Let’s face it, foam is bad! It fills your system, raising maintenance costs and causing production to run less efficiently. In addition to a decrease in production, more expensive equipment may be needed to combat your foaming problem. Antifoams and defoamers are chemicals designed to prevent the occurrence of foam. There are thousands of different antifoams. The efficiency is dependent upon the bulk solution chemistry, operating conditions, and surface-active agents creating foam.
Say Goodbye to Foam

The most productive antifoams have traditionally been synergistic mixtures of hydrophobic liquids and solids. Examples include “non-polar oils”, like minerals, silicones; ”polar oils” such as fatty alcohols, fatty acids, alkyl amines; “hydrophobic solids” treated silica, aluminum oxide, polypropylene. These compounds almost always contain additional surfactants to enhance other properties required in the finished blend i.e., surface wetting, emulsification, particle dispersion, or detergency. One of the confusing aspects of Vertethe’s surfactant application is that the chemical compound that has antifoaming properties in one application might be used as an emulsion breaker in another.


In many ways, the art of breaking or preventing foam is as complex as its formation. Certainly, it is a subject that has and is currently undergoing intense study. There are no hard and fast rules governing the efficacy of a given antifoam formulation in any application. For the most part, each application is based on empirical data, usually bench-level trials.
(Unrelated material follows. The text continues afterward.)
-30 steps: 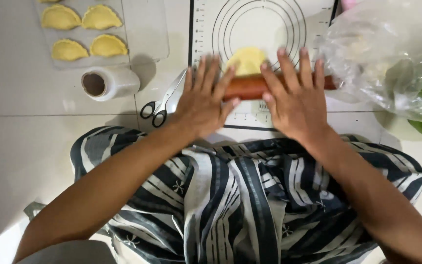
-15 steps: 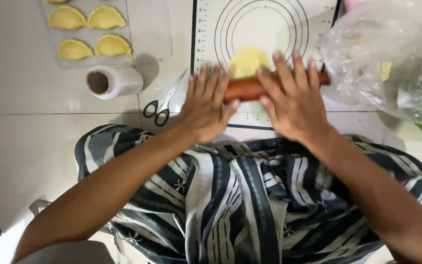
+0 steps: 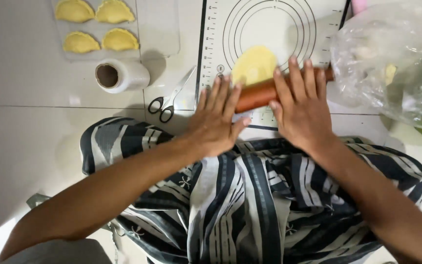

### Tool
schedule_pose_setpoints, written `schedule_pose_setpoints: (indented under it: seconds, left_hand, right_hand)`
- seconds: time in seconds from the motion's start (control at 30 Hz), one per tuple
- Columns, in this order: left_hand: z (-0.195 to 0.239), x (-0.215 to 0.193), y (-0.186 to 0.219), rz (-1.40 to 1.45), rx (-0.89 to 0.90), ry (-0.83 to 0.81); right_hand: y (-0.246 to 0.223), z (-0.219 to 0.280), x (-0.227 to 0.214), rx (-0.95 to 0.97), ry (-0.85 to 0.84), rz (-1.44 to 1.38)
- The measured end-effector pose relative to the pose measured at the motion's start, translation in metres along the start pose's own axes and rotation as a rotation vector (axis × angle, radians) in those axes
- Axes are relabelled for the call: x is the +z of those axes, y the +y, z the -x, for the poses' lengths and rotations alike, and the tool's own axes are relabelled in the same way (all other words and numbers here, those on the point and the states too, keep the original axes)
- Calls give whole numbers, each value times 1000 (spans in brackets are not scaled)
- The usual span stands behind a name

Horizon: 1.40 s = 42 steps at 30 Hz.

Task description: A person prepares a pastry by rolling out dough on a mat, adding filling from a bowl with a spoon, and then folding and pinching the edges to seal it.

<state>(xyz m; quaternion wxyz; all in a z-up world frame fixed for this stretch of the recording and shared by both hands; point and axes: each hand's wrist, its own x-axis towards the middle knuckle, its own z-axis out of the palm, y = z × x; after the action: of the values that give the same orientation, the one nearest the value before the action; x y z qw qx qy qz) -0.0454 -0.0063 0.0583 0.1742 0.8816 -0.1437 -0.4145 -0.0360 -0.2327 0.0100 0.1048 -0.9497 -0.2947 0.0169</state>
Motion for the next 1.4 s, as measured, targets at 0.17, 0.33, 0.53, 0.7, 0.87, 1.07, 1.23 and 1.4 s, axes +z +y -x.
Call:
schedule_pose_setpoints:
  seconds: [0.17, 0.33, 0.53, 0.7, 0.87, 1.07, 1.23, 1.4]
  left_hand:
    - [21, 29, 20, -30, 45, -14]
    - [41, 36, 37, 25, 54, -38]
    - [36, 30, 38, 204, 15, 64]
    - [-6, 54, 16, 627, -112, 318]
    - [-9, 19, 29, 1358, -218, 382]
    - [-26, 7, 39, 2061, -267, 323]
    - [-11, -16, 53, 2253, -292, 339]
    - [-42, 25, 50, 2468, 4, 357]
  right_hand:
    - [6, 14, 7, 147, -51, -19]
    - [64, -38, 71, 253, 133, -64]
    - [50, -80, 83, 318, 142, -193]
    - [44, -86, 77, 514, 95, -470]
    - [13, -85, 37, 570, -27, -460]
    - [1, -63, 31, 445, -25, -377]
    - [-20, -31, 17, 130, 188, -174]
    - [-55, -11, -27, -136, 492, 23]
There are, however, some physical and chemical factors consistent among observations made while studying antifoams and their functionality under different conditions. Factors that affect antifoam performance include:


Solubility: Most antifoams exhibit extremely low solubility in aqueous solutions.

Droplet Size: The entry force required to allow the antifoam droplet to enter the bubble wall generally increases as antifoam droplets become smaller.

Presence of Hydrophobic Solids: Liquid/solid mixtures are usually more effective than components used alone.
Environmental Shear: This is principally due to solid/ liquid separation, and antifoam droplets being too small to bridge the bubble lamellae.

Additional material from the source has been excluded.